MQTT got us far. Every IIoT project I’ve worked on started with Mosquitto, some topics, and QoS 1. It works — until you need message replay, exactly-once delivery, or synchronizing configuration across 30 factory sites. Then you start bolting on Kafka for persistence, Redis for key-value state, and a custom sync mechanism for edge-to-cloud. Three systems to operate, three failure modes to debug at 2 AM.
NATS replaces all three. It’s a single binary that handles pub/sub messaging, persistent streams (JetStream), key-value stores, and edge-to-cloud synchronization (leaf nodes) — all with built-in clustering and zero external dependencies.

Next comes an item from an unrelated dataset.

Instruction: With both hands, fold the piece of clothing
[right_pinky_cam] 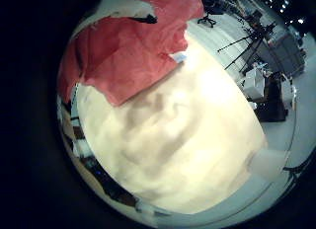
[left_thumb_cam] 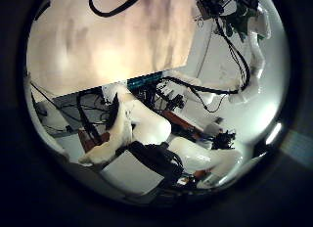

This post walks through a complete NATS-based architecture for industrial IoT.
Architecture Overview#
┌──────────────────────┐
│ Cloud NATS Cluster │
│ ┌────┐ ┌────┐ ┌────┐│
│ │ N1 │ │ N2 │ │ N3 ││
│ └──┬─┘ └──┬─┘ └──┬─┘│
│ └──────┼──────┘ │
│ │ │
│ JetStream Streams │
│ KV Stores │
│ Object Store │
└────────┬─────────────┘
│
TLS / WebSocket
(NAT-friendly)
┌────────────┼────────────┐
│ │ │
┌─────┴─────┐┌────┴──────┐┌────┴──────┐
│ Factory A ││ Factory B ││ Factory C │
│ Leaf Node ││ Leaf Node ││ Leaf Node │
│ ┌───────┐ ││ ┌───────┐ ││ ┌───────┐ │
│ │ NATS │ ││ │ NATS │ ││ │ NATS │ │
│ │ Edge │ ││ │ Edge │ ││ │ Edge │ │
│ └───┬───┘ ││ └───┬───┘ ││ └───┬───┘ │
│ │ ││ │ ││ │ │
│ ┌───┴───┐ ││ ┌───┴───┐ ││ ┌───┴───┐ │
│ │Sensors│ ││ │Sensors│ ││ │Sensors│ │
│ │PLCs │ ││ │PLCs │ ││ │PLCs │ │
│ │Gateways│││ │Gateways│││ │Gateways││
│ └───────┘ ││ └───────┘ ││ └───────┘ │
└───────────┘└───────────┘└───────────┘Each factory runs a local NATS server as a leaf node. Sensors and PLCs publish to the local server with sub-millisecond latency. The leaf node selectively forwards messages to the cloud cluster over a single TLS connection — NAT-friendly, firewall-friendly, resumable on disconnect.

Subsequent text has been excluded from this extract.